Steven Griffin, a supervisory patent examiner at PTO, says working for the government agency has many advantages, including telework opportunities, a flexible work schedule, paid holidays, a 401(k) plan, job security, and health benefits. In fact, Business Week recently named PTO one of the top places to work.

Griffin adds that a person who has worked as a patent examiner for four years may be exempt from taking the registration exam, which is required to be registered to practice before PTO in patent cases. He says job opportunities abound at PTO, and he encourages job seekers to check for openings on its website, usptocareers.gov.

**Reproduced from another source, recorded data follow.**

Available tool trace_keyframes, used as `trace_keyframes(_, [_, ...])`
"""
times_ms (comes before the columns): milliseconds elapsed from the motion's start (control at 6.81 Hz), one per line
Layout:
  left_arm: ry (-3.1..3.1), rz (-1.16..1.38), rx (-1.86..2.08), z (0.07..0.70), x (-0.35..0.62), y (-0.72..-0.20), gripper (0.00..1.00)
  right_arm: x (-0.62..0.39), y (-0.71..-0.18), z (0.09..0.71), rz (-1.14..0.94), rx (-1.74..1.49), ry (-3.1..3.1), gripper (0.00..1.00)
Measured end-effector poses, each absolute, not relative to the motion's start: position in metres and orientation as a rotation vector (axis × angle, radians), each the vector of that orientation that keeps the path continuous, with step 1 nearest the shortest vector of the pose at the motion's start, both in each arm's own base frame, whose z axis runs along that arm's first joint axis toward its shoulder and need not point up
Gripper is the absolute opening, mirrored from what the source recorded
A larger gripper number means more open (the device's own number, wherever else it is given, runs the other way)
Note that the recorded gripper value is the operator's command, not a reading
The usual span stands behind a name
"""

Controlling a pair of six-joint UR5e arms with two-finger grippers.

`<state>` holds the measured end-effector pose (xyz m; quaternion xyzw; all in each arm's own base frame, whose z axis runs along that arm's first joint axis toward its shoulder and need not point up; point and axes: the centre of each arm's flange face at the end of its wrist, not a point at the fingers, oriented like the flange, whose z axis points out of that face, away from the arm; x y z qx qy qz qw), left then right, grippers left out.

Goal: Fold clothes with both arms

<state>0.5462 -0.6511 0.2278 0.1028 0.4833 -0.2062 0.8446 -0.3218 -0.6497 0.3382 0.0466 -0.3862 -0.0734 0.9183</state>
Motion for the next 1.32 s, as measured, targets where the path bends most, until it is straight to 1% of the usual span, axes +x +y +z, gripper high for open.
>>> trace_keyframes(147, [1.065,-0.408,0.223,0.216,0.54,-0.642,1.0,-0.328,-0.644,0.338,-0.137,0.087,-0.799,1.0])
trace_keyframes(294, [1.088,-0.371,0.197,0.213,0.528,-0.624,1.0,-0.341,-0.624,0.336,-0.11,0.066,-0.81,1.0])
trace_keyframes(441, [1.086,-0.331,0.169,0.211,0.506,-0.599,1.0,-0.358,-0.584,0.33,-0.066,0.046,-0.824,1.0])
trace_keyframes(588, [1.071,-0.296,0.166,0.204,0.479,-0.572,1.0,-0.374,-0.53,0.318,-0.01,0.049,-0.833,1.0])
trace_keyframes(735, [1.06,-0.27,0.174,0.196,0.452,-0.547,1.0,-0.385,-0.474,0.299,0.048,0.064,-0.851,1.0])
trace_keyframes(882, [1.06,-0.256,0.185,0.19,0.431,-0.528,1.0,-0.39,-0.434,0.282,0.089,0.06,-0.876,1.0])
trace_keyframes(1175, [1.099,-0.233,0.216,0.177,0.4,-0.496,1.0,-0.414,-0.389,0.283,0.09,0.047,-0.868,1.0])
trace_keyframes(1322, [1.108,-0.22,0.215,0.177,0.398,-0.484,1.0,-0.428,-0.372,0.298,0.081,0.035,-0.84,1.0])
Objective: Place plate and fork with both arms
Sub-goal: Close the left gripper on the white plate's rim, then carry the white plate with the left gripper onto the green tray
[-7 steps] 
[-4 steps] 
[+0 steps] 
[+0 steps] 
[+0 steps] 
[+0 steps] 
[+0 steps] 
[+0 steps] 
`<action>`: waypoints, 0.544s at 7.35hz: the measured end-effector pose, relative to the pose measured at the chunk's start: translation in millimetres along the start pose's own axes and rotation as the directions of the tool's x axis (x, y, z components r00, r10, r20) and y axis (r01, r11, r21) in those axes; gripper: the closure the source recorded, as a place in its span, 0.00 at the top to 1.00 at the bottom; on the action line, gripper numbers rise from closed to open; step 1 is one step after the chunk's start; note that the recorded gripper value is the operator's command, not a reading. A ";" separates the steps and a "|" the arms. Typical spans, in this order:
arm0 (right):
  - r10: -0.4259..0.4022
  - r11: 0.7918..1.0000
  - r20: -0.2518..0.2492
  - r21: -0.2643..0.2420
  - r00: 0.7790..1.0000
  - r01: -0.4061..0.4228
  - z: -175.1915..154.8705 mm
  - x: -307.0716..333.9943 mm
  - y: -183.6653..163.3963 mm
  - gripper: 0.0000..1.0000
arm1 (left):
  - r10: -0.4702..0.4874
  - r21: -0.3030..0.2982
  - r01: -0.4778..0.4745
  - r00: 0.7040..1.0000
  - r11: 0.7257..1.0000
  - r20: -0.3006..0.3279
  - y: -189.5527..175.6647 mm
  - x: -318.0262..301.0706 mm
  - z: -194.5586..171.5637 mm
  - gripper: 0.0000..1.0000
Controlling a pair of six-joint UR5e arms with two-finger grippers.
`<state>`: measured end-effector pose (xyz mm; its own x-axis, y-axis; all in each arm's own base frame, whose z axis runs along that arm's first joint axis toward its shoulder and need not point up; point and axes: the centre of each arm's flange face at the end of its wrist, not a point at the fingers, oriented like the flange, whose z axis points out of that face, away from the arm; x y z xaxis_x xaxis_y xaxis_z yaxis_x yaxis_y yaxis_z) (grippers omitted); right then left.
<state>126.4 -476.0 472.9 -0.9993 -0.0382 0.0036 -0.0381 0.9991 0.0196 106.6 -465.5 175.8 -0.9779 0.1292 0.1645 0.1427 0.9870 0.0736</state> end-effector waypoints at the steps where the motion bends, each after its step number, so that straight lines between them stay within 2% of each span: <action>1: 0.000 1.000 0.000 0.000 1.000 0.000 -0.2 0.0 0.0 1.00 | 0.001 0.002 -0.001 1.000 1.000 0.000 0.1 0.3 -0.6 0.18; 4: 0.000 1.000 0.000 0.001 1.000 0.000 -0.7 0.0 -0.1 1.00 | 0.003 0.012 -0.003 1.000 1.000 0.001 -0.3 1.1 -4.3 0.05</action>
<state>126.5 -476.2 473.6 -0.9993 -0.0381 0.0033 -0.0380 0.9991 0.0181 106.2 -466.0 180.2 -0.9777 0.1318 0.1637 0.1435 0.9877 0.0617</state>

Some people may find that working for a life sciences company is the best fit for them. In-house lawyers have a more nine-to-five schedule and become more intimately familiar with one area of technology. They also see how that technology fits into the company's business plan. At some companies, a scientist can transition from a bench researcher position to a patent liaison position and eventually to a patent agent position.

For some people, being a patent agent is the ultimate career goal. Patent agents do not have law degrees but have passed the patent bar exam and are licensed to prepare and process patents.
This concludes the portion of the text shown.